» Assigned task
Exactly the lines from the line that has "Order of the" through the final line below are to be retyped, and the pictures are not.

» Input data
== Segment start ==

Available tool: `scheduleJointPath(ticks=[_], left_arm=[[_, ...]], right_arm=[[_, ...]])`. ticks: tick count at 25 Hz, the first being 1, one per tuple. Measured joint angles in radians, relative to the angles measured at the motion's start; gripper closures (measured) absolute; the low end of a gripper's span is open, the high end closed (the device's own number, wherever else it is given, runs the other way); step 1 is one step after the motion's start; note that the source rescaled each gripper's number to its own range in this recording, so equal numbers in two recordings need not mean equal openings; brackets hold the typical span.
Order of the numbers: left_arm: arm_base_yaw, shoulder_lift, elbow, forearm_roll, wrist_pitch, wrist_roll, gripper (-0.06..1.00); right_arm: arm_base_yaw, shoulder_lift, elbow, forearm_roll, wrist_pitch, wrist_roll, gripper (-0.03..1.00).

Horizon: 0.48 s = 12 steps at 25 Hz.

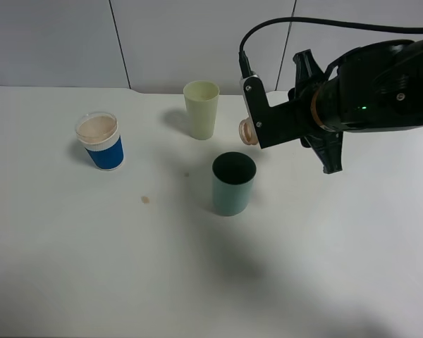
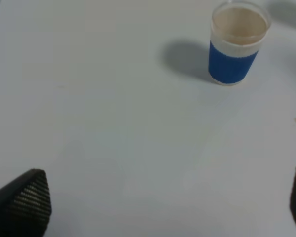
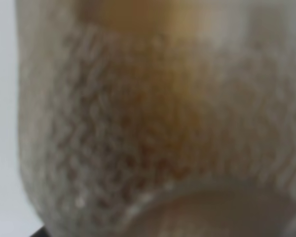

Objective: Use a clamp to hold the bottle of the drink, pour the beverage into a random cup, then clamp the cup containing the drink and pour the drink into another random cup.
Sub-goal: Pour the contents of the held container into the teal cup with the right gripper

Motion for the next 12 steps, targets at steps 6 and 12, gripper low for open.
scheduleJointPath(ticks=[6,12], left_arm=[[0.0,0.0,0.0,0.0,0.0,0.0,0.01],[0.0,0.0,0.0,0.0,0.0,0.0,0.01]], right_arm=[[0.0,0.0,0.0,-0.022,0.008,-0.006,0.95],[0.009,0.0,0.0,-0.029,0.011,-0.015,0.95]])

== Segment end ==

» Answer section
Order of the numbers: left_arm: arm_base_yaw, shoulder_lift, elbow, forearm_roll, wrist_pitch, wrist_roll, gripper (-0.06..1.00); right_arm: arm_base_yaw, shoulder_lift, elbow, forearm_roll, wrist_pitch, wrist_roll, gripper (-0.03..1.00).

Horizon: 0.48 s = 12 steps at 25 Hz.


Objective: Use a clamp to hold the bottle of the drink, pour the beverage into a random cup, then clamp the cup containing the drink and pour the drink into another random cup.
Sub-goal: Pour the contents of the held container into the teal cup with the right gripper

Motion for the next 12 steps, targets at steps 6 and 12, gripper low for open.
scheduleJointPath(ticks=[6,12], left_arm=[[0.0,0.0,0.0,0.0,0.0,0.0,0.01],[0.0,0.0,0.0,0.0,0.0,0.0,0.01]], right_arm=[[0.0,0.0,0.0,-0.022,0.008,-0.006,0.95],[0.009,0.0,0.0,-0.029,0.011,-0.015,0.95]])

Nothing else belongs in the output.